= Directions for this task =
Could you output only the lines from the one containing "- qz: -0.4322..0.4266" through the last line of the data, both included?

= Dataset content =

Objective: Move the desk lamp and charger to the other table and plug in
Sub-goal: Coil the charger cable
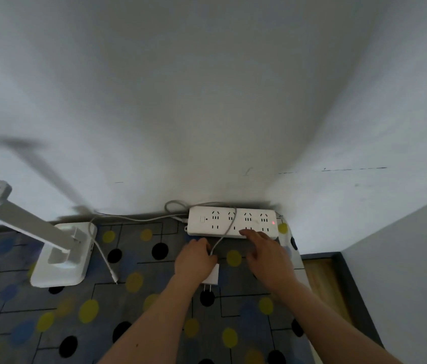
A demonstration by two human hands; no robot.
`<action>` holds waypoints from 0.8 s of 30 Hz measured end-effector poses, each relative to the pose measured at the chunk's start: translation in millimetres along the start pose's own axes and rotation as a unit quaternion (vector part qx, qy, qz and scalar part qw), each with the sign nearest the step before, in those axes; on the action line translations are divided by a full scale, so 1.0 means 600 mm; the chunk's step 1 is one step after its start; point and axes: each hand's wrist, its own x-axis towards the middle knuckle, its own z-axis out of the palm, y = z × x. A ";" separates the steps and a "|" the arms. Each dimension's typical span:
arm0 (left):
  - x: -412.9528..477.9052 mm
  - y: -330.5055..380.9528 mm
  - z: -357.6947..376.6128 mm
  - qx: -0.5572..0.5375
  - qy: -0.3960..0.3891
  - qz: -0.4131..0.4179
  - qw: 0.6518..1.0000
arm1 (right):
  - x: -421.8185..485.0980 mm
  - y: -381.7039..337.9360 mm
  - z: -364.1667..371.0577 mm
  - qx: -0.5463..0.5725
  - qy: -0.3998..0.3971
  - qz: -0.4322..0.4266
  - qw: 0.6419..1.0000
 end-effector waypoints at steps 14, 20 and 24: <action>-0.042 0.030 -0.120 -0.288 -0.057 0.007 0.956 | 0.027 -0.082 -0.034 0.025 0.010 -0.047 0.998; -0.075 0.055 -0.219 -0.356 -0.033 0.057 0.932 | 0.039 -0.141 -0.069 0.039 0.033 -0.053 0.997; -0.094 0.051 -0.280 -0.398 0.006 0.080 0.914 | 0.045 -0.165 -0.096 0.023 0.055 -0.038 0.998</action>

= Output for this task =
  - qz: -0.4322..0.4266
  - qw: 0.6419..1.0000
 end-effector waypoints at steps 14, 20 and 24: <action>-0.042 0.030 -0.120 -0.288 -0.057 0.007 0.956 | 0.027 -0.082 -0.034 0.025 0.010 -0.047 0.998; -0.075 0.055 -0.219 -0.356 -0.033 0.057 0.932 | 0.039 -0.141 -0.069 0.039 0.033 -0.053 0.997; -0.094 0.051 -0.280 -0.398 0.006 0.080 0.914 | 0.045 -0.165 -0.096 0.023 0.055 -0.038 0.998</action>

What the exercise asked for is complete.